**Task:** I'd like the line containing "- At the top" and each line that follows, through the last line of the material, set down exactly as they are, and no others.

Start of Block

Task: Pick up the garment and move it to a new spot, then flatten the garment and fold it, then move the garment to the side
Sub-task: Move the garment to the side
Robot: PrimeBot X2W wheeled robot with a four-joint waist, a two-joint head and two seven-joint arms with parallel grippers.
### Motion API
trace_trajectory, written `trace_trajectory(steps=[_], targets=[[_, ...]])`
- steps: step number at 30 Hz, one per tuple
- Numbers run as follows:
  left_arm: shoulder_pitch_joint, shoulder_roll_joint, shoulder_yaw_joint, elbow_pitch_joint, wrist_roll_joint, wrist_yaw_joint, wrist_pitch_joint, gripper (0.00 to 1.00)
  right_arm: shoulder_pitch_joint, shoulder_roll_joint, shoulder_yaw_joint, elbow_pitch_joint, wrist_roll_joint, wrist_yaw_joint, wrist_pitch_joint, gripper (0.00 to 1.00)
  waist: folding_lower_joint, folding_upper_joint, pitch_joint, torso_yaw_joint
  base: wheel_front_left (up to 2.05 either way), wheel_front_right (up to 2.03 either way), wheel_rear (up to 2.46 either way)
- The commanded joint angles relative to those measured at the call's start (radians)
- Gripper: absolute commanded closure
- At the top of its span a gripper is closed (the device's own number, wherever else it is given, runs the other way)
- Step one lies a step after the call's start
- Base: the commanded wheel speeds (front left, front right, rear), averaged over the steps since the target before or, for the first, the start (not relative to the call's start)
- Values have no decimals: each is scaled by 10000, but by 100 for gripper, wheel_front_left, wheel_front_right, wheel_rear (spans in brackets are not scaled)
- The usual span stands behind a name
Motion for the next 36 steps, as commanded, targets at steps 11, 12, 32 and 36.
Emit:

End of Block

**Exercise result:**
- At the top of its span a gripper is closed (the device's own number, wherever else it is given, runs the other way)
- Step one lies a step after the call's start
- Base: the commanded wheel speeds (front left, front right, rear), averaged over the steps since the target before or, for the first, the start (not relative to the call's start)
- Values have no decimals: each is scaled by 10000, but by 100 for gripper, wheel_front_left, wheel_front_right, wheel_rear (spans in brackets are not scaled)
- The usual span stands behind a name
Motion for the next 36 steps, as commanded, targets at steps 11, 12, 32 and 36.
Emit:

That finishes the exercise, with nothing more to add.